Think about it. If whole teams of professionals can’t fix me, there isn’t a suggestion or piece of advice you say that will suddenly make all the pieces of me fit together better. 

 


“Why don’t you try—” STOP!

“Have you thought about—?” STOP!

“If I were you, I’d—” STOP!

 

I’ve had well-meaning people complete each one of those statements. Many times. It only simplifies what is complex, and not in a helpful way. It negates the entire conversation.

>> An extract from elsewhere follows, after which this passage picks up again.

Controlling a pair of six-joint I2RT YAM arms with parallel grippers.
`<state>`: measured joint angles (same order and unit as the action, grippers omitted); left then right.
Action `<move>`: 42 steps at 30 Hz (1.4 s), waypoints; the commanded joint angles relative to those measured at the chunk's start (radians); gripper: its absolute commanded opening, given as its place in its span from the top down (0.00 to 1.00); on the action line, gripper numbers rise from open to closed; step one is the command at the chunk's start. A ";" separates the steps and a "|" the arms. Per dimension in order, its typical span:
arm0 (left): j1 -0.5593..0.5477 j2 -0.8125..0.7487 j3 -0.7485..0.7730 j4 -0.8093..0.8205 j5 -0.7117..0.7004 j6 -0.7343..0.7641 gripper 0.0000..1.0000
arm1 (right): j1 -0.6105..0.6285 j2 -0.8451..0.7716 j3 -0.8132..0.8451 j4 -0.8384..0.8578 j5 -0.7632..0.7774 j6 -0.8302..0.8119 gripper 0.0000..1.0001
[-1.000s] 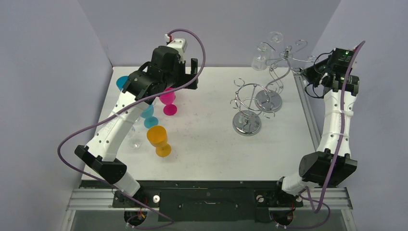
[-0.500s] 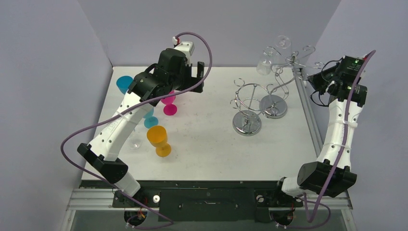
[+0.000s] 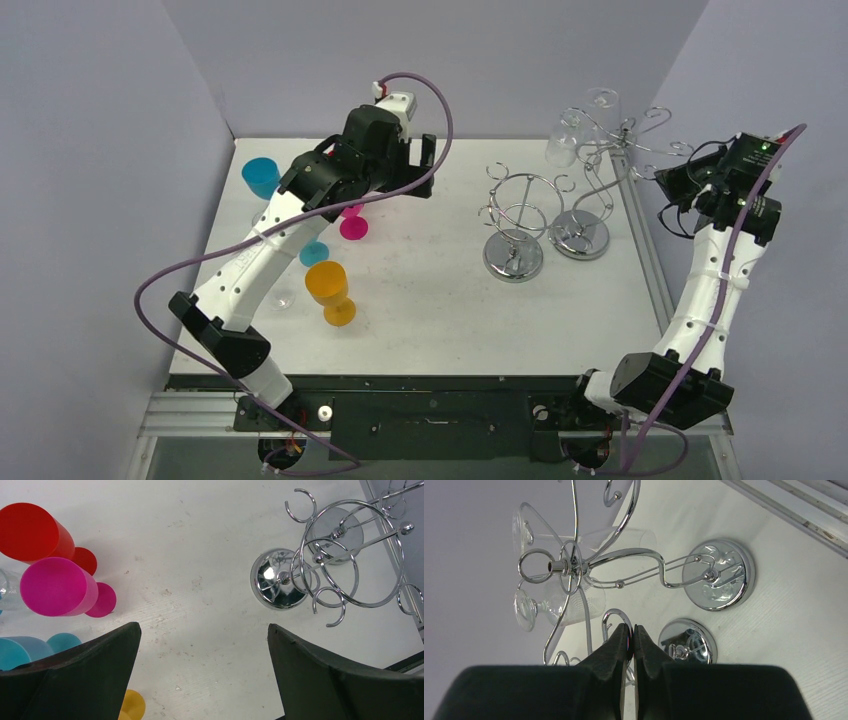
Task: Take the wine glass off the wine glass rack
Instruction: Move the wine rack to the center of the board.
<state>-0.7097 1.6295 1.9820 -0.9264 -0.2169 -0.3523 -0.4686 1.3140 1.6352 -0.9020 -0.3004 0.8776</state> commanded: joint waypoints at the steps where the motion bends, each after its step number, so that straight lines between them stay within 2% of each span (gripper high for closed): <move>1: -0.013 0.018 0.055 0.040 -0.002 -0.015 0.04 | -0.040 -0.074 0.022 0.083 -0.024 -0.005 1.00; 15: -0.020 0.023 0.031 0.064 0.018 -0.015 0.04 | -0.078 -0.102 -0.027 0.054 -0.038 -0.050 0.99; 22: -0.020 0.004 0.003 0.078 0.034 -0.006 0.04 | -0.078 -0.114 -0.025 0.030 -0.024 -0.064 0.76; 28: -0.020 -0.011 -0.013 0.084 0.049 0.005 0.04 | -0.079 -0.138 -0.036 0.009 -0.002 -0.073 0.44; 34: -0.019 -0.031 -0.040 0.095 0.063 0.008 0.04 | -0.079 -0.175 -0.039 -0.016 0.004 -0.087 0.33; 42: -0.020 -0.072 -0.093 0.105 0.067 0.013 0.04 | -0.077 -0.231 0.027 -0.089 -0.018 -0.121 0.30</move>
<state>-0.7250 1.6264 1.8980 -0.8757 -0.1593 -0.3542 -0.5426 1.1305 1.5925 -0.9657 -0.3183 0.7883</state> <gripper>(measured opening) 0.965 0.695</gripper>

It isolates the person with the mental health condition. You don’t understand. 

 

It only increases the chances of the next check-in to go as follows:

“How are you doing?”

“Fine.”

“No. I really want to know. How are you really doing?”

“Fine.”

 

A pat on the back for you. Now the chat can move on to something more enjoyable. Your “crazy” cat. That new show on Netflix. Are Ben and Jennifer—oh, yeah, “Bennifer”—actually going to make it? 

 

Sure. They’re fine, too.



As a postscript, I'll say that reading and learning about eating disorders may help you understand and support your friend or family member. I'm cautious about this recommendation. We all know how Googling anything medical may lead to misinformation or may offer dire and overly broad statements that don't apply to particular individuals. I spent ten minutes searching "how to support a person with an eating disorder" and had to stop. Despite clicking on government-related posts, I still found inaccurate information and advice that made me cringe. This article is okay though it still raised issues for me. Perhaps the best thing to do is to ask the person directly, "How can I support you? What helps? What doesn't?" 

Ask. 

They may shrug you off, but it sure beats asking nothing and having the person think you are yet another person shrugging first, their struggle being something taboo.